Christian Hof:
Species distributions and climate change: current patterns and future scenarios for biodiversity

Date: 15-02-2010    Supervisor: Carsten Rahbek




How does climate change affect biodiversity? - Answering this question is one of the most important tasks in current ecological research. Earth has been warming by 0.7°C during the last 100 years, and the consequences are already apparent in biotic systems. For example, species are responding by shifts of their distributional ranges, which affects the spatial patterns of species richness and turnover. Global temperatures are projected to rise by 1.8 - 4°C until the end of the century; hence climate change will most likely leave further imprints on species and ecosystems. This PhD thesis aims to contribute to a better understanding of the impacts of climate change on species distributions and spatial patterns of biodiversity.

Contemporary climate change is assumed to be one of the major future threats for biodiversity, due to its supposedly unprecedented velocity. On the contrary, recent studies suggest that climatic changes during and after the Pleistocene may have been much faster than commonly assumed. In one of the studies of this thesis I discuss the consequences of these findings for species and ecosystems. Since these rapid climate change events did not cause a broad-spectrum mass extinction, one might assume that most species may also be able to successfully cope with contemporary climate change. However, current ecosystems are heavily modified by humans. Among other factors, habitat destruction and fragmentation caused by anthropogenic land-use changes negatively affect species’ strategies to cope with climate change. Therefore, although we need to rethink species’ abilities to cope with rapid climate change, the interactions of different threats impose severe challenges for biodiversity. In a global assessment of future threats for amphibian diversity, I investigate the geography of climate change, land-use change and the fungal pathogen Batrachochytrium dendrobatidis (Bd).
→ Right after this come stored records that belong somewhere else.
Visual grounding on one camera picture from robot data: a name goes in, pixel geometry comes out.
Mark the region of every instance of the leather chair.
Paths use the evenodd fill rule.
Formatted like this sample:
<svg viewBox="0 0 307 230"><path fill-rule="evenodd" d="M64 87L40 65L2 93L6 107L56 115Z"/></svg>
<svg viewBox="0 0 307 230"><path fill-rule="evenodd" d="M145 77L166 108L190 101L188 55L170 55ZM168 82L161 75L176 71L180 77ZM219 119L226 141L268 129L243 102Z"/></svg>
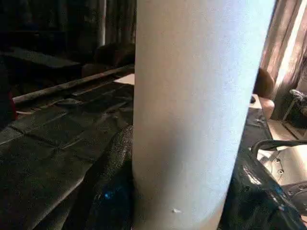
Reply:
<svg viewBox="0 0 307 230"><path fill-rule="evenodd" d="M268 73L268 71L259 68L253 93L259 96L259 100L266 119L270 119L275 108L275 104L271 100L274 86L274 79Z"/></svg>

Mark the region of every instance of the floor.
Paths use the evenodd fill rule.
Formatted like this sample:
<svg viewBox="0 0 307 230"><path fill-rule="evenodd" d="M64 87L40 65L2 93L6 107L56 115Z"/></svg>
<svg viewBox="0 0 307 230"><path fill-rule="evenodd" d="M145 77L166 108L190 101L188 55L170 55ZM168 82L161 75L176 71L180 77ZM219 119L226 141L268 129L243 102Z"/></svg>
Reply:
<svg viewBox="0 0 307 230"><path fill-rule="evenodd" d="M280 121L268 120L268 125L274 140L296 140Z"/></svg>

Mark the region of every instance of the black plastic bag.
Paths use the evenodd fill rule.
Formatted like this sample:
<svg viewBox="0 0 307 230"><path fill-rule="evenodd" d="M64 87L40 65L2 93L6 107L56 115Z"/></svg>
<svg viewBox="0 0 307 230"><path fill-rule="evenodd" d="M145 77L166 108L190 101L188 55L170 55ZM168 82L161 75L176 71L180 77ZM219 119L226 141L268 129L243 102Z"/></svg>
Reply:
<svg viewBox="0 0 307 230"><path fill-rule="evenodd" d="M240 150L220 221L223 230L298 230L305 225L276 181L249 150Z"/></svg>
<svg viewBox="0 0 307 230"><path fill-rule="evenodd" d="M120 131L87 172L65 230L130 230L132 127ZM281 187L249 150L240 150L220 230L300 230L305 226Z"/></svg>
<svg viewBox="0 0 307 230"><path fill-rule="evenodd" d="M132 127L118 132L86 173L64 230L130 230Z"/></svg>

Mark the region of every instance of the black tablecloth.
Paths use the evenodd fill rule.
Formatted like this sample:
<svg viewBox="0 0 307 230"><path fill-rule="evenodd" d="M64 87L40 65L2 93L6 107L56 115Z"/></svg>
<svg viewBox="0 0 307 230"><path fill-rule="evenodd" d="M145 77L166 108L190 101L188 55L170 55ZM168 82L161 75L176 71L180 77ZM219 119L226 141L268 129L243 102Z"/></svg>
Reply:
<svg viewBox="0 0 307 230"><path fill-rule="evenodd" d="M61 229L85 172L133 121L131 85L111 83L17 120L0 133L0 229ZM250 109L241 148L272 138Z"/></svg>

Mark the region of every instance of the white cylinder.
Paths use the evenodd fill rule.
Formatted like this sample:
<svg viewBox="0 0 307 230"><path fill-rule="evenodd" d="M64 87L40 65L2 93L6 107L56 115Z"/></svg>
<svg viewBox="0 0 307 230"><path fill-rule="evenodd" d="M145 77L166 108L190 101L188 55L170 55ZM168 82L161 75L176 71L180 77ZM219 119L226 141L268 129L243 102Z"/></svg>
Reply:
<svg viewBox="0 0 307 230"><path fill-rule="evenodd" d="M139 0L134 230L213 230L273 0Z"/></svg>

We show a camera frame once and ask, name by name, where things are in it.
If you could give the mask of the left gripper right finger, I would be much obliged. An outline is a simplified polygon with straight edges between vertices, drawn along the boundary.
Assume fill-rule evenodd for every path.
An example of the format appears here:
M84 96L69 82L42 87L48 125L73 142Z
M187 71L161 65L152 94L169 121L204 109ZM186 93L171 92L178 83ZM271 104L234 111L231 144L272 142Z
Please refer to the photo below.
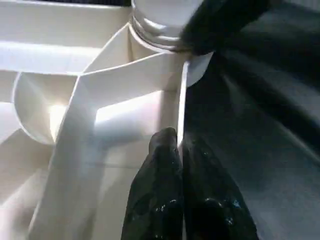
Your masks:
M182 145L188 240L257 240L256 224L235 181L210 146L196 135Z

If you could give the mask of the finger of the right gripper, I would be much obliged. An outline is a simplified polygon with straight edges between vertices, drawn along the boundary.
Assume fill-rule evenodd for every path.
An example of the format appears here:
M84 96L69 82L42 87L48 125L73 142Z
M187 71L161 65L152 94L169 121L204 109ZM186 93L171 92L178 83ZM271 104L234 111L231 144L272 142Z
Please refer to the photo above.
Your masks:
M204 0L183 27L181 46L195 55L213 52L270 7L269 0Z

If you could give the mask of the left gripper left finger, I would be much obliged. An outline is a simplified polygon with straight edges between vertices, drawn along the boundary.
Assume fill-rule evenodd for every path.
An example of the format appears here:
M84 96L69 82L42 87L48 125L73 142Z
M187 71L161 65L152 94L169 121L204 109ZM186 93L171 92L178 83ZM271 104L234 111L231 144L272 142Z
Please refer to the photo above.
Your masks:
M184 197L177 133L155 133L129 190L121 239L181 240Z
Results indicated that the regions with highest projected climate and land-use change impacts show a strong tendency of congruence, but show little overlap with regions of high Bd prevalence. Overall, two-thirds of the areas harboring the richest amphibian faunas may be heavily impacted by at least one of the major threats by 2080.
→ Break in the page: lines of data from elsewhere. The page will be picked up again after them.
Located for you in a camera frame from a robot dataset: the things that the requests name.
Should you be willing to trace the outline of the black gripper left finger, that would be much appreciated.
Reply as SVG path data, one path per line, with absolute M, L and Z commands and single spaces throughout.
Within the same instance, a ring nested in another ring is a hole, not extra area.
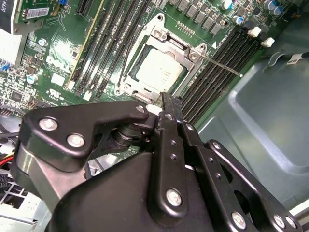
M 165 189 L 186 192 L 177 102 L 167 98 L 170 111 L 135 100 L 33 109 L 22 119 L 13 178 L 54 211 L 65 194 L 84 182 L 89 160 L 138 146 L 154 152 L 156 198 Z

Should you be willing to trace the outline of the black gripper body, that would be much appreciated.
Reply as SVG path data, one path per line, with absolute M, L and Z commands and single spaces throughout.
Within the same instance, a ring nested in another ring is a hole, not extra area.
M 197 175 L 186 169 L 189 211 L 163 226 L 147 208 L 152 154 L 134 155 L 70 190 L 52 215 L 54 232 L 225 232 L 207 208 Z

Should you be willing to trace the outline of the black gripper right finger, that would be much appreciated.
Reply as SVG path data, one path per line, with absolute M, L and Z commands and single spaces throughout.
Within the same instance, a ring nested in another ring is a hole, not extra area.
M 186 162 L 195 168 L 216 232 L 301 232 L 295 217 L 218 141 L 202 142 L 173 98 Z

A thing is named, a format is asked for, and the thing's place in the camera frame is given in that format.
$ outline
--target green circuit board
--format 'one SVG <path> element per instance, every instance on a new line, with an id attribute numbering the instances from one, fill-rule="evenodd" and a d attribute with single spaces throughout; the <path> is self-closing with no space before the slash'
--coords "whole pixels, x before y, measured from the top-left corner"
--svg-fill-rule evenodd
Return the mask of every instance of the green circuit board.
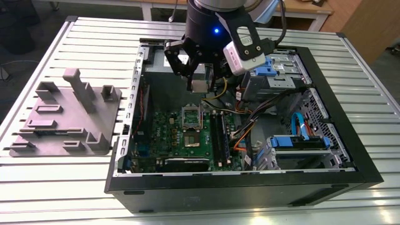
<path id="1" fill-rule="evenodd" d="M 197 112 L 185 112 L 184 123 L 196 122 Z M 216 166 L 213 163 L 210 113 L 202 112 L 201 129 L 182 129 L 181 112 L 154 112 L 152 122 L 152 140 L 149 144 L 149 159 L 141 160 L 144 173 L 154 172 L 154 158 L 205 158 L 209 160 L 209 171 L 240 170 L 240 156 L 230 158 L 230 164 Z M 228 134 L 234 130 L 233 115 L 225 114 L 225 129 Z"/>

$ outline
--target ram slot
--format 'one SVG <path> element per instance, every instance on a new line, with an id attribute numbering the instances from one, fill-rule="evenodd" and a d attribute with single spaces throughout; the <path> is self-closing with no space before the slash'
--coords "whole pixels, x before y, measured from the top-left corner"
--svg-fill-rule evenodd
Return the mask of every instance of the ram slot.
<path id="1" fill-rule="evenodd" d="M 224 126 L 224 117 L 220 114 L 213 114 L 209 120 L 210 125 L 210 140 L 213 162 L 216 166 L 222 166 L 230 163 L 228 135 Z"/>

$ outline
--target wooden desk
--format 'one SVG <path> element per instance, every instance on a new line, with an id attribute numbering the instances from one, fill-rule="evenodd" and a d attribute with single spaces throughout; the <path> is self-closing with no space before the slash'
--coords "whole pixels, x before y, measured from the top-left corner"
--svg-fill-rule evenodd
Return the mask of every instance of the wooden desk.
<path id="1" fill-rule="evenodd" d="M 173 8 L 174 0 L 140 0 L 144 20 L 150 21 L 150 8 Z M 333 14 L 333 9 L 325 2 L 322 7 L 314 6 L 310 2 L 300 0 L 284 0 L 286 6 L 286 17 L 313 19 L 308 31 L 318 31 L 328 15 Z M 186 9 L 186 0 L 178 0 L 177 9 Z M 273 16 L 280 16 L 277 7 Z"/>
<path id="2" fill-rule="evenodd" d="M 290 13 L 333 14 L 333 9 L 326 2 L 321 7 L 313 5 L 310 1 L 285 0 L 284 2 L 286 6 L 286 12 Z"/>
<path id="3" fill-rule="evenodd" d="M 284 0 L 284 1 L 286 5 L 286 17 L 312 19 L 313 22 L 309 26 L 308 31 L 318 31 L 328 18 L 328 15 L 333 13 L 333 9 L 328 5 L 328 3 L 325 3 L 322 7 L 317 7 L 312 5 L 310 2 L 302 2 L 300 0 Z M 142 19 L 146 21 L 152 21 L 150 9 L 173 8 L 176 0 L 57 0 L 57 2 L 141 7 Z M 178 0 L 177 9 L 186 9 L 186 0 Z M 276 9 L 273 16 L 280 16 L 278 8 Z"/>

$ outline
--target wire bundle
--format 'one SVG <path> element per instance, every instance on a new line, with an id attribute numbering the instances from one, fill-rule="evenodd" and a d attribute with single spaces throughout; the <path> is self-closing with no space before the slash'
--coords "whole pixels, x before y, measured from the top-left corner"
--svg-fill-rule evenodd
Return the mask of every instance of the wire bundle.
<path id="1" fill-rule="evenodd" d="M 249 114 L 249 117 L 242 124 L 242 127 L 233 133 L 233 136 L 244 132 L 244 134 L 240 136 L 238 141 L 236 142 L 233 149 L 234 150 L 245 150 L 244 148 L 237 148 L 240 141 L 244 139 L 244 137 L 248 135 L 250 129 L 254 127 L 254 122 L 258 118 L 258 116 L 265 112 L 266 109 L 272 108 L 288 95 L 304 92 L 306 88 L 297 88 L 292 90 L 285 90 L 281 92 L 277 96 L 264 101 L 258 107 L 253 110 L 253 112 Z"/>

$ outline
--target yellow wire
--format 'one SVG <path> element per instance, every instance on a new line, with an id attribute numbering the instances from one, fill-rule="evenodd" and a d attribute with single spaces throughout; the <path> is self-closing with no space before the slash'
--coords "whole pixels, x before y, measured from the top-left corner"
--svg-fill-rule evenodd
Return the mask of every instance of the yellow wire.
<path id="1" fill-rule="evenodd" d="M 224 77 L 222 77 L 222 79 L 224 79 L 224 82 L 225 82 L 225 86 L 224 86 L 222 92 L 216 97 L 202 98 L 202 100 L 213 100 L 213 99 L 221 97 L 225 94 L 226 88 L 228 88 L 228 81 L 226 81 L 226 79 Z"/>
<path id="2" fill-rule="evenodd" d="M 249 133 L 250 129 L 253 128 L 253 126 L 254 126 L 254 123 L 252 124 L 252 126 L 249 127 L 249 129 L 246 130 L 246 132 L 244 133 L 244 135 L 241 136 L 241 138 L 240 138 L 238 141 L 236 142 L 236 144 L 234 144 L 234 146 L 233 146 L 233 149 L 234 149 L 234 150 L 242 150 L 242 148 L 237 148 L 237 145 L 238 145 L 238 143 L 241 142 L 241 140 L 244 139 L 245 135 L 248 135 L 248 133 Z"/>

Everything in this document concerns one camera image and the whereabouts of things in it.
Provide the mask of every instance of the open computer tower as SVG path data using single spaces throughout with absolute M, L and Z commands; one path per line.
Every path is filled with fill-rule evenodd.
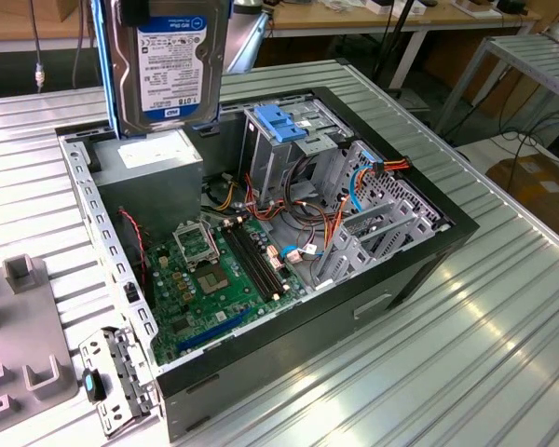
M 402 303 L 478 227 L 327 88 L 142 140 L 58 134 L 125 321 L 80 346 L 108 437 L 156 411 L 177 440 Z

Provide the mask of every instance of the blue latch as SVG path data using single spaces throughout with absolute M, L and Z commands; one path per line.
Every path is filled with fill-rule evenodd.
M 267 130 L 273 133 L 278 142 L 293 142 L 307 136 L 307 133 L 296 126 L 290 116 L 275 104 L 255 107 L 254 114 Z

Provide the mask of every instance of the cardboard box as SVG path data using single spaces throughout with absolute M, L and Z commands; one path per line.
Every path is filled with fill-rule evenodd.
M 33 0 L 36 20 L 64 21 L 78 7 L 78 0 Z M 29 0 L 0 0 L 0 11 L 29 17 Z
M 512 159 L 505 159 L 486 175 L 501 188 L 507 187 Z M 559 235 L 559 164 L 538 154 L 518 158 L 510 194 Z

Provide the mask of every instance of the motherboard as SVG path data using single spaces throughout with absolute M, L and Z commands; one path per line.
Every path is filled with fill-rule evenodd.
M 219 251 L 213 262 L 186 262 L 187 250 L 195 256 L 198 247 L 210 247 L 199 231 L 187 232 L 180 245 L 170 237 L 146 251 L 153 277 L 152 312 L 159 327 L 152 345 L 158 364 L 174 361 L 306 294 L 292 267 L 278 265 L 268 255 L 276 251 L 258 222 L 207 228 L 206 233 Z

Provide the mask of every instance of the yellow wire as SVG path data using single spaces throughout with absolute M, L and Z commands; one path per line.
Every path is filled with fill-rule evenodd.
M 227 197 L 225 198 L 225 202 L 222 205 L 220 205 L 219 207 L 215 208 L 216 211 L 223 211 L 227 207 L 230 206 L 230 202 L 232 201 L 232 192 L 234 191 L 234 186 L 235 186 L 235 183 L 232 182 L 230 184 L 230 189 L 227 192 Z
The stability of the climatic niche influences the need for a species to track climate change via dispersal, or its potential to adapt to novel climatic conditions. I therefore explore the phylogenetic signal in climatic niches of the world’s amphibians, which serves as a surrogate quantification of niche stability. Results indicate an overall tendency of phylogenetic signal to be present in realised climatic niches, but signal strength varies across biogeographical regions and among amphibian orders.
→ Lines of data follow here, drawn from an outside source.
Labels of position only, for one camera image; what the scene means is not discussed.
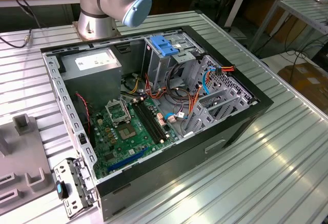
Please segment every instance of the ram slot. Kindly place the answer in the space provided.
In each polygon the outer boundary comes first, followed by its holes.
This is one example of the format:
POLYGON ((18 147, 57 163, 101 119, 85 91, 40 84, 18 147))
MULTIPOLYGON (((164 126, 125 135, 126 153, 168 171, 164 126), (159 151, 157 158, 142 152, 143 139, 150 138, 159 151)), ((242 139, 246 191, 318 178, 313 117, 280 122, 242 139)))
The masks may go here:
POLYGON ((155 144, 167 139, 163 130, 143 103, 133 104, 132 107, 155 144))

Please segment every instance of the cardboard box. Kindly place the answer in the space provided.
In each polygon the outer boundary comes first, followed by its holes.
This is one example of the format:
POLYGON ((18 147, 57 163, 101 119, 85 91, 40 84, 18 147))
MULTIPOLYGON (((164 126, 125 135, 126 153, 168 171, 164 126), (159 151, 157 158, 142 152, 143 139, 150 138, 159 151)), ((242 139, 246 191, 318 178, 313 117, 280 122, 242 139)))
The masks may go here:
MULTIPOLYGON (((287 82, 293 66, 286 66, 278 75, 287 82)), ((309 63, 297 64, 291 85, 324 113, 328 114, 328 74, 320 72, 309 63)))

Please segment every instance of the yellow cable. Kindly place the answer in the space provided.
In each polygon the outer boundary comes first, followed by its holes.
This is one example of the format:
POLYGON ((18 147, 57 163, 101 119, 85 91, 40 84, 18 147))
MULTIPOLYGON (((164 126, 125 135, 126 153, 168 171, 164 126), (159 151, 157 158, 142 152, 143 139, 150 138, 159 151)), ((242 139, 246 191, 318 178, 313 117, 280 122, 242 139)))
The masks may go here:
POLYGON ((137 81, 135 82, 135 87, 134 87, 134 89, 131 92, 129 92, 129 94, 133 94, 133 93, 135 93, 137 91, 138 82, 139 82, 139 78, 137 78, 137 81))

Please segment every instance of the metal table surface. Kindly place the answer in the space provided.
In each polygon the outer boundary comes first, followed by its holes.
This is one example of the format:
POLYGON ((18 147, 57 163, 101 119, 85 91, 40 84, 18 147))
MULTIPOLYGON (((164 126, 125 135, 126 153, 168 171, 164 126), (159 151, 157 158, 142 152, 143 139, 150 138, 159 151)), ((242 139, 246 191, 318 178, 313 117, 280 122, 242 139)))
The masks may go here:
POLYGON ((260 39, 262 33, 267 28, 269 22, 275 15, 275 12, 278 8, 285 10, 284 15, 281 17, 275 28, 272 30, 271 35, 273 35, 279 28, 286 18, 291 14, 298 19, 302 20, 313 29, 321 32, 322 34, 328 34, 328 4, 321 4, 315 0, 276 0, 272 5, 270 11, 263 20, 261 26, 257 30, 252 44, 249 47, 249 50, 252 51, 256 46, 258 40, 260 39))
MULTIPOLYGON (((121 34, 192 26, 274 104, 231 147, 114 216, 108 223, 321 223, 328 213, 328 117, 274 75, 206 16, 149 16, 121 34)), ((26 31, 1 34, 14 43, 26 31)), ((72 26, 33 30, 33 45, 0 44, 0 123, 35 116, 50 167, 74 150, 39 48, 78 42, 72 26)), ((0 223, 101 223, 97 207, 74 220, 54 191, 0 217, 0 223)))

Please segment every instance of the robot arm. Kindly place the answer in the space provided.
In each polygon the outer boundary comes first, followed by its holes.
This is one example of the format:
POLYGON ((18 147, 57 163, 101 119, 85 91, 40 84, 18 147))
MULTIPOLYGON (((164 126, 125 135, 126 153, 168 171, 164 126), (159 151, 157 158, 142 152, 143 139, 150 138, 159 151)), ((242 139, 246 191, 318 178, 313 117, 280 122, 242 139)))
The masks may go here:
POLYGON ((139 26, 149 14, 152 0, 80 0, 78 31, 86 39, 117 34, 115 19, 128 27, 139 26))
The ability to successfully track climatic changes depends on dispersal, which is in turn influenced by ecological adaptations, such as the affiliation with a certain habitat type. A common hypothesis is that species adapted to less persistent habitats have evolved stronger dispersal abilities. Two studies of my thesis provide evidence for this hypothesis: (1) geographical distributions of dragonflies adapted to less persistent habitats show higher degrees of equilibrium with climatic conditions; (2) spatial patterns of European freshwater species richness and turnover differ strongly among habitats, indicating a faster post-glacial re-colonization of northern Europe by species adapted to habitats of lower persistence.